Around The Town Chicago - Highly Recommended
"...What we experience during this 90 minutes of history and mystical folk music is a story that many Chicagoans are not even aware of. People who had traveled from other parts of the world to begin a new life in Chicago, many of whom came to work at The Hawthorn Plant of Western Electric ( the Telephone was still new), perished in what was to have been a day out with the family.
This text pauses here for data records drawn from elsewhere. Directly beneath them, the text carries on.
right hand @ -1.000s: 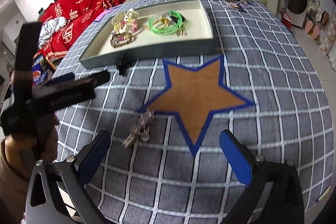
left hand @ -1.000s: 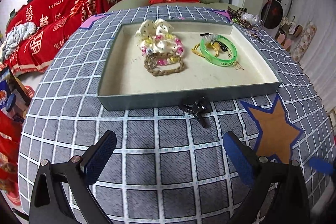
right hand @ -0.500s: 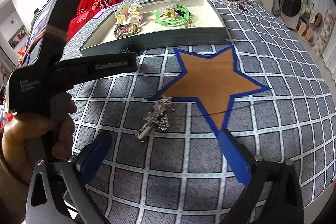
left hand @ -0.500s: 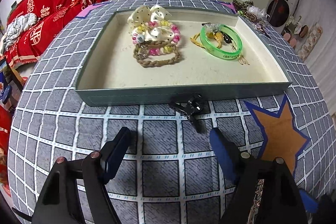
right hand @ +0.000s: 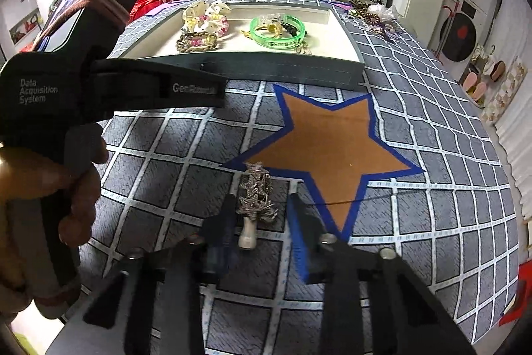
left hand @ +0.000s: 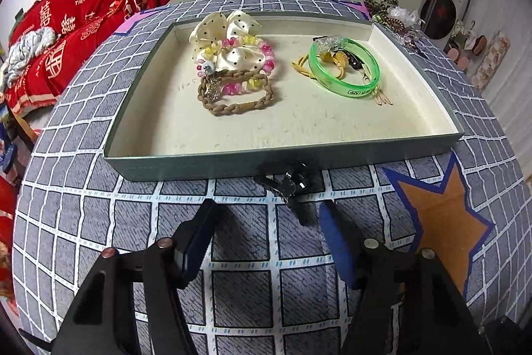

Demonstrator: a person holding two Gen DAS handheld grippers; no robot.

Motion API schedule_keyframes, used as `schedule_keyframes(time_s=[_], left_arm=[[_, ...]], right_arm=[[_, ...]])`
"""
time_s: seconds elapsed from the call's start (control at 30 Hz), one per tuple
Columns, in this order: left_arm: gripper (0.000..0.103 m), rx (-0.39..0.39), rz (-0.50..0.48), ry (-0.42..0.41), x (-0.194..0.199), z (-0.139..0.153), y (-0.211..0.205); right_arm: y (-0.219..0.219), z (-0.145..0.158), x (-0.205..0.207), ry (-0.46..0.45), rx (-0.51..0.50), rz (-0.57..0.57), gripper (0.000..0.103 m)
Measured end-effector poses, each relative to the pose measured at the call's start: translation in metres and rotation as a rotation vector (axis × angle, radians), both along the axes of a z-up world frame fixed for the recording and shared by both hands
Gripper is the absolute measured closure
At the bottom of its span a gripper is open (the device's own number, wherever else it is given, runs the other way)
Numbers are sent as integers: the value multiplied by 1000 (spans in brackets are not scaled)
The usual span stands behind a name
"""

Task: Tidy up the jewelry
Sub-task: 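Move the left tool to the black claw clip while the right tool approaches the rhinestone star clip, then grasp the black claw clip with the left tool while the right tool grasps the star clip, then carry claw clip and star clip into the tray and open both tools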

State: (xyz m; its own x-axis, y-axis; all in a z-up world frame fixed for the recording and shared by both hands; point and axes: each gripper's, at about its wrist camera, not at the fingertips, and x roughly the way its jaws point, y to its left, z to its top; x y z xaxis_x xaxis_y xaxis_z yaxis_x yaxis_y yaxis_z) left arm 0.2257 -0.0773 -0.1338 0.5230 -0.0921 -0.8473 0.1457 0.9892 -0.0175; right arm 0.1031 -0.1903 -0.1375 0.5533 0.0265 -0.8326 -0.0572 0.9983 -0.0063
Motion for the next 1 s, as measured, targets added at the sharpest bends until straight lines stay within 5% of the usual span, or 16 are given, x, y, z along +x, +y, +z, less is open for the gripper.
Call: schedule_keyframes(time_s=[0.17,0.23,0.4,1.0], left_arm=[[44,6,6,-4,3,2,-2],[70,3,-1,-8,3,3,-3],[84,-13,-10,-6,0,3,0],[84,-45,-69,-39,-44,22,24]], right_arm=[[-6,0,-3,-1,16,3,77],[-7,1,-4,-2,22,4,77],[-7,0,-3,-2,29,5,77],[-22,4,-6,33,129,-14,78]])
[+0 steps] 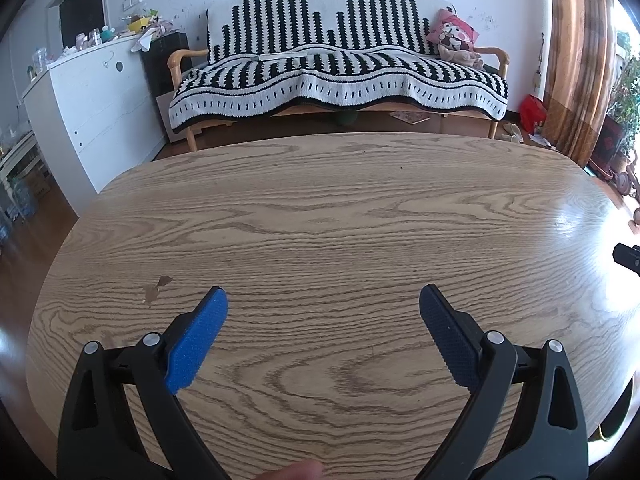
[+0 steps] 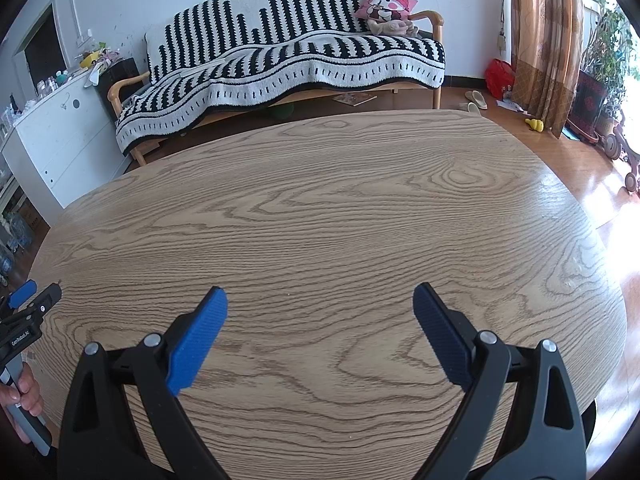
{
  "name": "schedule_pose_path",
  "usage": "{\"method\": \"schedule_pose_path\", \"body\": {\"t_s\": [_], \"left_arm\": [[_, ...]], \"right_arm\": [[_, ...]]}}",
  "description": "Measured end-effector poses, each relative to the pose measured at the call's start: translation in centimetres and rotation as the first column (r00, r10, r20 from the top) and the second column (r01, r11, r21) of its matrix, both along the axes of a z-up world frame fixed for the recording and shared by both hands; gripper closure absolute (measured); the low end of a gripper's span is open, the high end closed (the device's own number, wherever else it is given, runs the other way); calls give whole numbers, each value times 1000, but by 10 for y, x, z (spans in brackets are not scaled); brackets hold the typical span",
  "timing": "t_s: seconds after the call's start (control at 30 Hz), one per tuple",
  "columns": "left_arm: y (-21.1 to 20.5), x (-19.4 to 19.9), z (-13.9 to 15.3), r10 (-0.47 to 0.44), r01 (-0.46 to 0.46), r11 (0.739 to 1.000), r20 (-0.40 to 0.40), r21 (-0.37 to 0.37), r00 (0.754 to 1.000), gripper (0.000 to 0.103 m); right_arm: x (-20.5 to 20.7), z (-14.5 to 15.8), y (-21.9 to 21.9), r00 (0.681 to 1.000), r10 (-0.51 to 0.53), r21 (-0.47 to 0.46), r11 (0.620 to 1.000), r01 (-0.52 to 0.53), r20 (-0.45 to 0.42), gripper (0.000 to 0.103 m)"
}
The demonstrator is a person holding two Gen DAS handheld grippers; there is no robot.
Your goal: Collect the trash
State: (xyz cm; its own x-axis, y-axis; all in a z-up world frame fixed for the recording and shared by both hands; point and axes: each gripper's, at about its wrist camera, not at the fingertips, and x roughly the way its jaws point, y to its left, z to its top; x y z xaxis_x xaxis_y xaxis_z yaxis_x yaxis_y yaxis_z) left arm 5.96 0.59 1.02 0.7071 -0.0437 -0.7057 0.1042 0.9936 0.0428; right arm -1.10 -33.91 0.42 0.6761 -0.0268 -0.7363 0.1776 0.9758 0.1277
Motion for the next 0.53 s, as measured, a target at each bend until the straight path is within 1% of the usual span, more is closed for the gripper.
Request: {"method": "schedule_pose_path", "body": {"t_s": [0.23, 0.53], "left_arm": [[-1, -3, 3, -14, 14, 1000, 24, 11, 1000, 8], [1, 0, 4, -16, 16, 1000, 4, 5, 1000, 8]], "right_arm": [[0, 0, 1, 1000, -1, 1, 1000, 1, 0, 12], [1, 0, 0, 1000, -2, -2, 1000, 2, -1, 12]]}}
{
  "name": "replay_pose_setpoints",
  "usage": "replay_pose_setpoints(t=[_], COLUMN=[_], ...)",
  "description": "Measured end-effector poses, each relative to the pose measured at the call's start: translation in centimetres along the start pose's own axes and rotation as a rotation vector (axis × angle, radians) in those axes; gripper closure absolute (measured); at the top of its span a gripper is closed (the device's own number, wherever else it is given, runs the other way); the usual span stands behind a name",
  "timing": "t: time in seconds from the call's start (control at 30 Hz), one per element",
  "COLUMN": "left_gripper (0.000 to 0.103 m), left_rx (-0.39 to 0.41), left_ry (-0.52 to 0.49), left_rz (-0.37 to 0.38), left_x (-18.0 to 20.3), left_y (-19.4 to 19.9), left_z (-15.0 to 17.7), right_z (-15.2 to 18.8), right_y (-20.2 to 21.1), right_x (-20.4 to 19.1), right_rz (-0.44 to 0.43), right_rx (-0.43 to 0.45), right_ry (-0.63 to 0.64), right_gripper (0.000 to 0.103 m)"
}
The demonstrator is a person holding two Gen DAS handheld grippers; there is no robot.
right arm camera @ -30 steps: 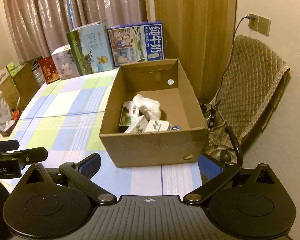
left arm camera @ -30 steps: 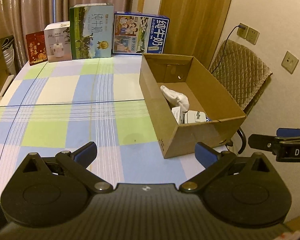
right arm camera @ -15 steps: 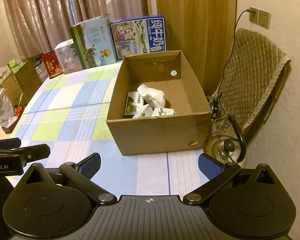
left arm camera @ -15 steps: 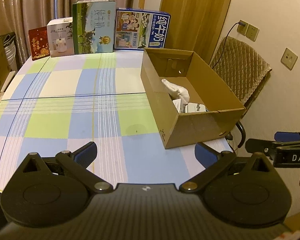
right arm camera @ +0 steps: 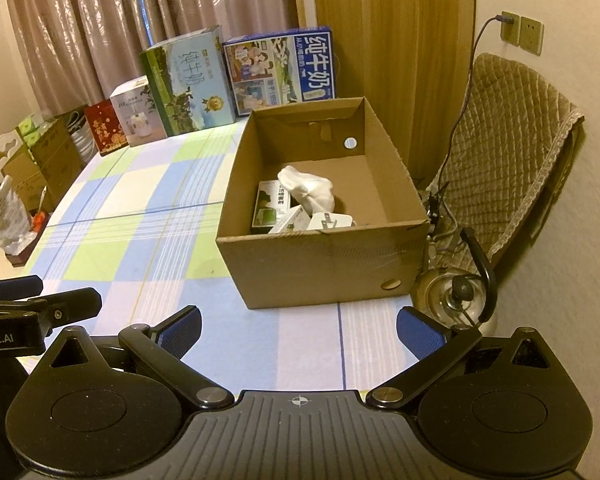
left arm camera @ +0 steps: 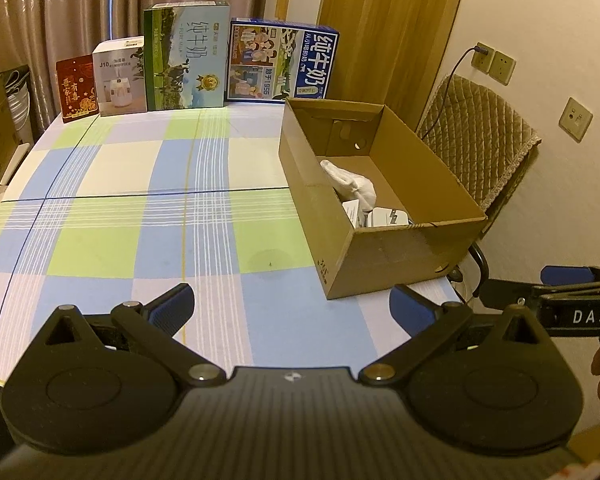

The heavier weight of the ship and the extra large crowd caused the ship to tilt and tilt until it turned over on its side, tossing the passengers into the depths of the river, where entire famil;ies perished."
Huffington Post - Highly Recommended
"...White's deliberately disorienting book violently shifts between character backstory and tragedy, keeping you on edge, and director Amanda Dehnert establishes a communal, ghostly tone. And, without giving too much away, Dan Ostling's scenic design provides a perfectly timed visual surprise that simply takes your breath away, elevating the show from exquisite to extraordinary."